The law-enforcement measures have been most significant. In the past 20 years compulsory seat-belts and child restraints, radar, red-light and speed cameras, on-the-spot fines, random breath-testing and demerit points have been introduced throughout Australia and instantaneous licence suspension in some states. It has been a stealthy but significant intrusion into civil liberties. If all the measures had been proposed in one legislative package in, say, 1969 they would have been rejected amid public outcry.

That is not to say they should not have been introduced. Clearly, they have saved many lives and prevented much suffering. It is a case of accepting that they have been necessary “more in sorrow than in anger”. The measures have turned police into prosecutor, jury and judge. Police decide whether to let someone go or to give a ticket and to some extent what penalty (by sometimes giving motorists a ticket for a lower speed than they were actually doing). But it was probably the only way society could respond to the automotive catastrophe of the early 1970s.
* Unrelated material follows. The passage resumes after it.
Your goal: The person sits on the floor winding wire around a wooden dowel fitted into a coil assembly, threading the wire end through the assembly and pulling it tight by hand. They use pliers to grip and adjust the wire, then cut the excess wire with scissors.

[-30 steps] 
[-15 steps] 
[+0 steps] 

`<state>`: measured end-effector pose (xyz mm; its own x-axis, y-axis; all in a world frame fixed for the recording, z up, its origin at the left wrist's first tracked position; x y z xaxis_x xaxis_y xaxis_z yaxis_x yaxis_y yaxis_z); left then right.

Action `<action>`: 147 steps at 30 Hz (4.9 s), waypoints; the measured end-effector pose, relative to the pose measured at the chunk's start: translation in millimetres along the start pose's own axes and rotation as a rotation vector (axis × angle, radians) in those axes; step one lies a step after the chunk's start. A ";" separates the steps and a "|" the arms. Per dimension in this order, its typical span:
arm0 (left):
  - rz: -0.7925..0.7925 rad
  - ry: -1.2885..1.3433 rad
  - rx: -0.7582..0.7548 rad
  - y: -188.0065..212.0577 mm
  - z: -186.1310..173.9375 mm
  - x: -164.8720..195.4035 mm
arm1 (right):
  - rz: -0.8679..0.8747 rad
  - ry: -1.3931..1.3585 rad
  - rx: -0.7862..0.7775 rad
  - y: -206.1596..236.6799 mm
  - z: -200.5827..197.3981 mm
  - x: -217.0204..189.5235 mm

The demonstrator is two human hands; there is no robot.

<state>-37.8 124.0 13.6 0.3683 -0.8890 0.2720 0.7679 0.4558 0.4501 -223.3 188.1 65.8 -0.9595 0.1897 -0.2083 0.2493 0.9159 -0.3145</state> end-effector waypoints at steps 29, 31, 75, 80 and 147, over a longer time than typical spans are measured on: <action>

Not only have the reckless, speeding, drunken (mainly young male) drivers been responsible for killing, maiming and destroying property, but they have been responsible for the imposition of measures that would ordinarily be contrary to the Australian traditions of liberty.

The tragedy is that despite these measures, 2000 people are still killed in a typical year and 20,000 injured. Clearly, 20 years’ experience has shown that the draconian way can at best be only partially successful. Attitude and education must do the rest.

The only cause for congratulation has been that Australians have such a strong sense of liberty that the heavy police measures (such as giving police the power to stop ostensibly law-abiding citizens, check their identification and demand they blow into a bag) have been restricted to traffic management. We must remain vigilant that it remains thus.